=== Exercise ===
Using the data beneath this instruction, retype only the lines from the one that contains "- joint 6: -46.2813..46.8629" down to the one that contains "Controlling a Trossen", both included, exactly as they appear.

=== Data block ===
——————

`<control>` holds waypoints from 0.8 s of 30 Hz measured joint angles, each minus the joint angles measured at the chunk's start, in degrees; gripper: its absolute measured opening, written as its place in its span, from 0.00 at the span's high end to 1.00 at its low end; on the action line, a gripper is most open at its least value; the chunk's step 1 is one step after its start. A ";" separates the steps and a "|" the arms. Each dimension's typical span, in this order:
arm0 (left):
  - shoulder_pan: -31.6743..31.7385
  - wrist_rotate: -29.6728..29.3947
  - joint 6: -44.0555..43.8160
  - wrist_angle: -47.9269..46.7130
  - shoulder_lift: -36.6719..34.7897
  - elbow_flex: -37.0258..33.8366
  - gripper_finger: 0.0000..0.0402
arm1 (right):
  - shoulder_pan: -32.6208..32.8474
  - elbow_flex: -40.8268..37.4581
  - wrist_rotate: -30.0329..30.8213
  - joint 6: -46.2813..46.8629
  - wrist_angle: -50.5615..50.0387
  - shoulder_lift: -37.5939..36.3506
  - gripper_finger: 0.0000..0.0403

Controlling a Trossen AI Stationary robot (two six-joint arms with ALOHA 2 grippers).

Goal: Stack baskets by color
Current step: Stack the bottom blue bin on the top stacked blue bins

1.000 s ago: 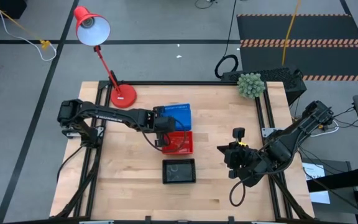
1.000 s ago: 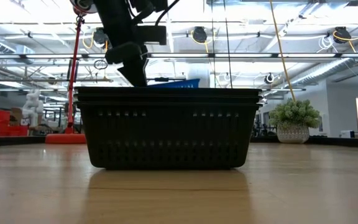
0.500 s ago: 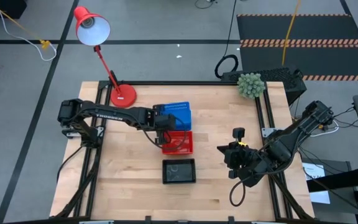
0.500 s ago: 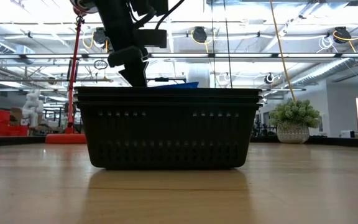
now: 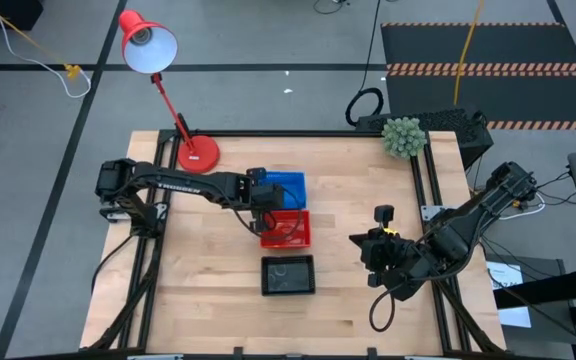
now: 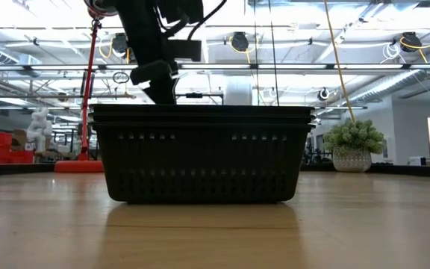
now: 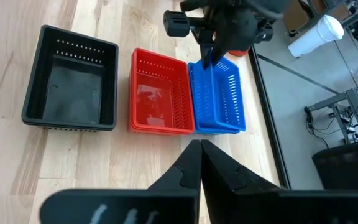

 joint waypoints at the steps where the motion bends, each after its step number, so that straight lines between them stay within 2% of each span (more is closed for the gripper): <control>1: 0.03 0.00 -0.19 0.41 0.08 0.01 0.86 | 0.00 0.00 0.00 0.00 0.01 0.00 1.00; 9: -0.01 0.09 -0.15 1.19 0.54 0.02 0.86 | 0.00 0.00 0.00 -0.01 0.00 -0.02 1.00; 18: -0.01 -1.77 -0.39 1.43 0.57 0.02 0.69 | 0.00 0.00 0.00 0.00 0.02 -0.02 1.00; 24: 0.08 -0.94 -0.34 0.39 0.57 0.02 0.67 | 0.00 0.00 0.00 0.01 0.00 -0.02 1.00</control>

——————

=== Completed exercise ===
  - joint 6: -46.2813..46.8629
  - wrist_angle: -50.5615..50.0387
  - shoulder_lift: -37.5939..36.3506
  - gripper_finger: 0.0000..0.0403

Controlling a Trossen AI Stationary robot (two six-joint arms with ALOHA 2 grippers).

The requested output has been produced.